Tomemos por exemplo uma versão estilizada da venda da Thinkpad da IBM à empresa chinesa Lenovo. A IBM pediu certa vez a uma empresa chinesa que montasse o seu Thinkpad – usando os componentes fornecidos pela IBM e seguindo um conjunto de instruções – e pra enviar o produto final de volta à IBM.
Uns anos depois, a empresa chinesa sugeriu cuidar pessoalmente do fornecimento de componentes. Logo, se ofereceu para cuidar da distribuição internacional do produto final. Posteriormente, se ofereceu para redesenhar o próprio computador. Logo depois, a contribuição da IBM ao negócio deixou de ser relevante.
Aprender a dominar novas tecnologias e tarefas está no núcleo do processo de crescimento. Se, durante a aprendizagem, enfrentarmos a concorrência por parte dos mais experientes, é pouco provável que a empresa sobreviva o tempo suficiente para adquirir a experiência própria. Este tem sido o argumento que se tem utilizado para respaldar as substituições de importações, que utilizam as barreiras comerciais como o principal instrumento da sua política. O problema com a proteção comercial é que, ao restringir a concorrência estrangeira, também significa impedir o acesso aos insumos e ao know-how.
Uma forma alternativa de aprender na prática, potencialmente muito mais poderosa do que fechar os mercados à concorrência externa, é participar nas cadeias globais de valor. Isso permite uma acumulação mais parcimoniosa de recursos produtivos ao reduzir o número de recursos iniciais que é preciso ter para se entrar em um negócio. 
Esta estratégia requer uma política comercial de grande abertura, porque requer o frequente envio transfronteiriço de mercadorias. Mas isso não justifica o laissez-faire; pelo contrário, exige políticas ativistas em diversas áreas, tais como a educação e a capacitação, infraestrutura, I&D, promoção comercial, e o desenvolvimento de vínculos com a economia global.

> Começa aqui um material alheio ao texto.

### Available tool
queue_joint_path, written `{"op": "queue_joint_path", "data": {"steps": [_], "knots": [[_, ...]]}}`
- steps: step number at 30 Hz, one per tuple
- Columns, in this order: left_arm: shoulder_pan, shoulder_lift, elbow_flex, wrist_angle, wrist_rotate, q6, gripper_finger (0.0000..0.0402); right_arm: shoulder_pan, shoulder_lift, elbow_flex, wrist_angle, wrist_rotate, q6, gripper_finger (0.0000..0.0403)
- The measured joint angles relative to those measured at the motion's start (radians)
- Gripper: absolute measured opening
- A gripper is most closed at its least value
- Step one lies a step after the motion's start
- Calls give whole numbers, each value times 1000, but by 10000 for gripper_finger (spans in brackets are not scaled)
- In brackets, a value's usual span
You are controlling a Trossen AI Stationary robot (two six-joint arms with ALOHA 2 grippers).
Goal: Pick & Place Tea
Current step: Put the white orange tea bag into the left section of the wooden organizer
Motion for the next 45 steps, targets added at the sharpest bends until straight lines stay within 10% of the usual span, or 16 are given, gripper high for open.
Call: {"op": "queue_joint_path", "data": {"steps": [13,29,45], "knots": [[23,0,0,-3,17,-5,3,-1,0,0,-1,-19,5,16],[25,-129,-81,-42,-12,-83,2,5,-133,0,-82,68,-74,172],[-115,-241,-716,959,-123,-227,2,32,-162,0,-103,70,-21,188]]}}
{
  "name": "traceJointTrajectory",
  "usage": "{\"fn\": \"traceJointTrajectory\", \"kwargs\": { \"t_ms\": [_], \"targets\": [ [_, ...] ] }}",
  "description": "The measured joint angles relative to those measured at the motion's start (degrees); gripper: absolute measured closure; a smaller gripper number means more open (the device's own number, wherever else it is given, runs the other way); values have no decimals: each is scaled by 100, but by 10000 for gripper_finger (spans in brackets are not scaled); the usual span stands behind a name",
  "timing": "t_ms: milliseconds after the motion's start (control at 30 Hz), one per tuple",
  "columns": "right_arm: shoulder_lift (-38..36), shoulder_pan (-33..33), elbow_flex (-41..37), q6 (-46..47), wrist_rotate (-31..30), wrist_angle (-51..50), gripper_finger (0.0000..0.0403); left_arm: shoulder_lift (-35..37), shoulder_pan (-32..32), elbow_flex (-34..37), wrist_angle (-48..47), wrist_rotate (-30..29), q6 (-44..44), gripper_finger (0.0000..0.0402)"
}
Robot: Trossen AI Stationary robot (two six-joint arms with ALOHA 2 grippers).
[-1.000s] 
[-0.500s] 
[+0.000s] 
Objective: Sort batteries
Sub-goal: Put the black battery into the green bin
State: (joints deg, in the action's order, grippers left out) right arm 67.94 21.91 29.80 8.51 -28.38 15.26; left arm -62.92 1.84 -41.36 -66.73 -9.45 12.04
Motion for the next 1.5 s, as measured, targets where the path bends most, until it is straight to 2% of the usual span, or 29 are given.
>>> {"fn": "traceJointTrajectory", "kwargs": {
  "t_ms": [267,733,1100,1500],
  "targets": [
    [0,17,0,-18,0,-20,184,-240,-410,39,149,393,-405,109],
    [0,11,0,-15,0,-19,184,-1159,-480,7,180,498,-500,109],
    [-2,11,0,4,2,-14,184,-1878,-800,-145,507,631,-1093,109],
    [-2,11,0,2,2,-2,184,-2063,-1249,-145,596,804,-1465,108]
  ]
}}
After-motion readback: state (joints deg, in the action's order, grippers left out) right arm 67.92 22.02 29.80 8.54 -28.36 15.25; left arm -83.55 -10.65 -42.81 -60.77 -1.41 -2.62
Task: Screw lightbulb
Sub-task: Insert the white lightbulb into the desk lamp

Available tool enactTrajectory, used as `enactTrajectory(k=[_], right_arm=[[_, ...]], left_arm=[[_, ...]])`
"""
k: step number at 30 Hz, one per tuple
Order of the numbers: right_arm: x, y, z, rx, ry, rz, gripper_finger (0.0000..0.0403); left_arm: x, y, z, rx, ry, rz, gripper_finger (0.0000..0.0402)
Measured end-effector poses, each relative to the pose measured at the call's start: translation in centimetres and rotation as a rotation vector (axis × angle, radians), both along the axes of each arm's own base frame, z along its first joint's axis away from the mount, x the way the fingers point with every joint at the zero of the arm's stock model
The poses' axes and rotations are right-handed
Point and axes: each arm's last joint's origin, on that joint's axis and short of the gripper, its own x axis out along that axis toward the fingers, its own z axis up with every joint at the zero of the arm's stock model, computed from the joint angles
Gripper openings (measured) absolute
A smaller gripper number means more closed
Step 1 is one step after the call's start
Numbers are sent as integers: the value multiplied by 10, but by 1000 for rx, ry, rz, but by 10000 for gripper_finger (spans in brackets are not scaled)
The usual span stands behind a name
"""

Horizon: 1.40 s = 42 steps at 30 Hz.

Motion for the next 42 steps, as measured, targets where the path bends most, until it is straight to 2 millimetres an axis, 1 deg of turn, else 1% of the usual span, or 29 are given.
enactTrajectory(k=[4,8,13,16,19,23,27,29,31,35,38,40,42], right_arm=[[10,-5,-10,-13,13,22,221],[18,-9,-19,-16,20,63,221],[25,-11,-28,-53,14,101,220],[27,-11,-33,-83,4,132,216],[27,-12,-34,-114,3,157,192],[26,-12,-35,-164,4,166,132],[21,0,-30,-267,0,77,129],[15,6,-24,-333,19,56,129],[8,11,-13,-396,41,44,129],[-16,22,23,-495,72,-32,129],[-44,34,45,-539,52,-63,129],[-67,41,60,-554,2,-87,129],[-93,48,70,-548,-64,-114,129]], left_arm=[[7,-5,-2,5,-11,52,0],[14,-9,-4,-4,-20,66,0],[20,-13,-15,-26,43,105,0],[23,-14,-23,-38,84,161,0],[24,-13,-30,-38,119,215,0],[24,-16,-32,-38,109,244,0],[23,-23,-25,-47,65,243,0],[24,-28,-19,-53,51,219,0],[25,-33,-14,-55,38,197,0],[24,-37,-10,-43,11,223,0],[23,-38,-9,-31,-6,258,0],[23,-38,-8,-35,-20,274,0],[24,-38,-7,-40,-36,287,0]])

Alguns descartam essa estratégia, argumentando que, com ela, os países meramente acabam por montar as coisas de outros. Mas, como uma vez disse o famoso astrônomo Carl Sagan: “Se quisermos fazer uma torta de maçã a partir do zero, teremos primeiro que criar o universo”.
Ricardo Hausmann, ex-ministro do planejamento da Venezuela e ex-economista-chefe do Banco Interamericano de desenvolvimento (BID), é  professor de economia na Universidade de Harvard, onde também é diretor do Centro para o Desenvolvimento Internacional
(Tradução: Roseli Honório)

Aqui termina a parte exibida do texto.